Funding agencies: The Norwegian Seafood Research Fund (FHF) + Norwegian Directorate of Fisheries + the Institute of Marine Research, Coastal Ecosystems Program
Project period: 2018 – 2020
Project Leader: Anne Berit Skiftesvik
Co-investigators: Howard Browman, Caroline Durif, Kim Halvorsen

Project summary
To optimize the use of cleanerfish (wrasses and lumpfish) on salmon farms.

Population dynamics of wild wrasse populations along the Norwegian coast

Funding agency: The Norwegian Seafood Research Fund (FHF) + Norwegian Directorate of Fisheries + the Institute of Marine Research, Coastal Ecosystems Program
Project period: 2018 – 2020
Project Leader: Anne Berit Skiftesvik
Co-investigators: Howard Browman, Caroline Durif, Kim Halvorsen

Project summary
To assess the population dynamics and status of wrasse populations that are now exploited for use as cleanerfish on salmon farms.


RESEARCH PROJECTS SUBMITTED FOR FUNDING

Deep learning in shallow waters (DEELISH)
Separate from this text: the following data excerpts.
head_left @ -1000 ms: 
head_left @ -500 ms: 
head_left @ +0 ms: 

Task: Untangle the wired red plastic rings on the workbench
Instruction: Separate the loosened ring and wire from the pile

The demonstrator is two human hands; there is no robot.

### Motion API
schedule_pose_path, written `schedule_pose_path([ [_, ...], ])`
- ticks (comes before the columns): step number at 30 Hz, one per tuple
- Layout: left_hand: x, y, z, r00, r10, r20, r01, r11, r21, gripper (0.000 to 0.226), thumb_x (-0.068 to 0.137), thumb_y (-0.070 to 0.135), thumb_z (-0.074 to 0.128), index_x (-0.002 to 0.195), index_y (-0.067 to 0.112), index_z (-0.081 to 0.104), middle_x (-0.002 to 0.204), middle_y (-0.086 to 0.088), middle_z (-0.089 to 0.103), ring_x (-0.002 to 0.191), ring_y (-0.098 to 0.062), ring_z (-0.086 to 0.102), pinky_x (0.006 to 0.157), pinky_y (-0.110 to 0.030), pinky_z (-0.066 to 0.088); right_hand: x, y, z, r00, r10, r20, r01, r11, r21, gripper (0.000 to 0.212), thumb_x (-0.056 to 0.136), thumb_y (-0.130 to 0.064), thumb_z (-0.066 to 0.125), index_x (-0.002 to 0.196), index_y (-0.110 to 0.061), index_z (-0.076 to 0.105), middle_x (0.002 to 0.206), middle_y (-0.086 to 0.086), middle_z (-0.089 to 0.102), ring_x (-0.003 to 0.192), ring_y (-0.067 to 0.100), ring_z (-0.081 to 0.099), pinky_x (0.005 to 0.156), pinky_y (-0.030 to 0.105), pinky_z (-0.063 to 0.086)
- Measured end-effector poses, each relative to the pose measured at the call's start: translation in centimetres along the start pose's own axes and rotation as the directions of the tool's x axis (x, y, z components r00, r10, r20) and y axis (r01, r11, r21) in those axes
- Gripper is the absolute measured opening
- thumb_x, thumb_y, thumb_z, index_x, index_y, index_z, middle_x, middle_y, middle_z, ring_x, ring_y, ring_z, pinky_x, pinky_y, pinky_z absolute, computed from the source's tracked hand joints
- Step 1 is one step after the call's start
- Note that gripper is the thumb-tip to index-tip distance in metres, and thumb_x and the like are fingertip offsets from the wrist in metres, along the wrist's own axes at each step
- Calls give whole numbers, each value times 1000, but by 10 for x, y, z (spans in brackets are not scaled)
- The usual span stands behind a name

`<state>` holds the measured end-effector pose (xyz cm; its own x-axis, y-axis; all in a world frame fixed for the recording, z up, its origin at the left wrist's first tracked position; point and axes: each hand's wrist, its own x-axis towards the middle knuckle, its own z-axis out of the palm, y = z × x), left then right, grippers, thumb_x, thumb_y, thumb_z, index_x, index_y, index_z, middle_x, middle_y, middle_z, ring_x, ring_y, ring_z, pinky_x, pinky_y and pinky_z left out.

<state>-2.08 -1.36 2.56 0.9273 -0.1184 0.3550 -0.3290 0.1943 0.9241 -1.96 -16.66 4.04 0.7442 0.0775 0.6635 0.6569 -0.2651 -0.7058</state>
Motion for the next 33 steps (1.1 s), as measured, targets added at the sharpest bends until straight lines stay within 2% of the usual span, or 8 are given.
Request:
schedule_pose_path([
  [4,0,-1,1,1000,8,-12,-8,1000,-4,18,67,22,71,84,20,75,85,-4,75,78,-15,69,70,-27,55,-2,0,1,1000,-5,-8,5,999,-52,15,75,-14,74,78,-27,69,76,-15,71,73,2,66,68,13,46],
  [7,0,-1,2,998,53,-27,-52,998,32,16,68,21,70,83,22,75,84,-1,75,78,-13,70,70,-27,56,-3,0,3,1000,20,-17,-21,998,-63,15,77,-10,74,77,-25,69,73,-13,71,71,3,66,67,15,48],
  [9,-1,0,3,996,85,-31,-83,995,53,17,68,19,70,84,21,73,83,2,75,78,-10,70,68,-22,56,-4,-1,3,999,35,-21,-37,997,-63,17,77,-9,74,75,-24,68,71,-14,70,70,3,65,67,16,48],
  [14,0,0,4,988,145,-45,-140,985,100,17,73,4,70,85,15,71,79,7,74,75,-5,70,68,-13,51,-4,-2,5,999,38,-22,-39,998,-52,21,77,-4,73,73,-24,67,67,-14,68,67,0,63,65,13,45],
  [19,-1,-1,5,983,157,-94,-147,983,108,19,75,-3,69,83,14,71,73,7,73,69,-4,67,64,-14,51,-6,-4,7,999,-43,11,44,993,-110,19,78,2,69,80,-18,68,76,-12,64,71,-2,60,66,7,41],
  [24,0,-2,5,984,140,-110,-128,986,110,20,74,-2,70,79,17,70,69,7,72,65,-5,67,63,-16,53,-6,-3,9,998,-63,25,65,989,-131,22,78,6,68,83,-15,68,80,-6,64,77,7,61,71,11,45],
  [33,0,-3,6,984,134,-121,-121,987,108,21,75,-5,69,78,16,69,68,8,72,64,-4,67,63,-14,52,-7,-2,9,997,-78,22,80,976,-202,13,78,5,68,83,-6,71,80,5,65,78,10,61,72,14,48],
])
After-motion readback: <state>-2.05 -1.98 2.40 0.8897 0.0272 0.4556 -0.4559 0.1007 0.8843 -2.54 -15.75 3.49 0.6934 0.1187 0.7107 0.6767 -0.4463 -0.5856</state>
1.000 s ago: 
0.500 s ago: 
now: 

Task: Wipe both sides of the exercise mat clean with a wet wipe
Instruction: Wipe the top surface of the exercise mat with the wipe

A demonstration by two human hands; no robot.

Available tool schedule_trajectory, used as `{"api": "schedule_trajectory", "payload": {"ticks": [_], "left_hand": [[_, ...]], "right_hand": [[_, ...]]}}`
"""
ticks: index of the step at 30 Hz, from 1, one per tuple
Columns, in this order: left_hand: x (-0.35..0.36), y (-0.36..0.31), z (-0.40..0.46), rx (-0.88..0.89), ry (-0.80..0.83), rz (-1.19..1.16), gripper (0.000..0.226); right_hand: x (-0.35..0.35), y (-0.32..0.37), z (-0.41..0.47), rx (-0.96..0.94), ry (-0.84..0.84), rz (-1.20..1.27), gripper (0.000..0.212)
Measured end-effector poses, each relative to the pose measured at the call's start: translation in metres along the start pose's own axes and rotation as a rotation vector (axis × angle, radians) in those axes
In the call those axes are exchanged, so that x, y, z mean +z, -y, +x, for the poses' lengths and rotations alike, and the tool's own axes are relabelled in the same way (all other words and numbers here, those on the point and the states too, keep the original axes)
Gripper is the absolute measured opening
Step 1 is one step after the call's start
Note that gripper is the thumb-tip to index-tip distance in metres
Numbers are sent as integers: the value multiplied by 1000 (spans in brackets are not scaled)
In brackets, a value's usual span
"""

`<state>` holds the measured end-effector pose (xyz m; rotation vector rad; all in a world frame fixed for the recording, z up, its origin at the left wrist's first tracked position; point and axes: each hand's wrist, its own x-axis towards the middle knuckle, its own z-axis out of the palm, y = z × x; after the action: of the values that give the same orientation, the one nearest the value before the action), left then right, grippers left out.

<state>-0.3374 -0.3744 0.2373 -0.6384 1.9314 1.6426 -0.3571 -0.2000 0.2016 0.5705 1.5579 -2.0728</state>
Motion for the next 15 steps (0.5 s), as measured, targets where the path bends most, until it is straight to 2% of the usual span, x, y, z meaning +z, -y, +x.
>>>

Funding agency: The Research Council of Norway, MARINFORSK Program + The Institute of Marine Research, Coastal Processes Program
Project period: 2019 – 2022
Project leader: Howard Browman
Co-investigators: Nils Olav Handegard, Anne Berit Skiftesvik, Kjetil Malde, Morten Goodwin, Kjell Magnus Norderhaug, Karen de Jong, Kim Halvorsen, Suzanne Alonzo, Paul Fernandes, Diana Perry

Project summary
High definition underwater cameras and other observational equipment are now available at low cost. Large scale deployment would produce unprecedented volumes of observations about marine ecosystems, but video data analysis is extremely labor intensive. Only a fraction of these images can be analysed manually, greatly limiting the potential advances that can be made from these data streams. DEELISH’s objective is to develop computer vision systems to automatically analyse video data – including species classification, abundance estimation, and classifying individuals and behaviours. As proof of concept, this automated analysis will be integrated into ecosystem surveys (ongoing) and case studies (new) [using underwater video] and thus contribute to independent research objectives, such as functional fish-habitat interactions, the effects of marine protected areas, long term monitoring of fish community structure, and studies on how changing environments affect spawning behaviour in a key coastal species (corkwing wrasse). In addition to the direct applied relevance for temperate nearshore ecosystems, the project will advance the international research front for applied machine learning in marine ecology – which ultimately can revolutionize our ability to observe, understand and respond to ecological change at both local and global scales far more refined than is currently possible. Given the constraints on human resources and the vast amount of data that are being collected, DEELISH will provide a starting point for a new era in analyzing and processing marine data from coastal ecosystems.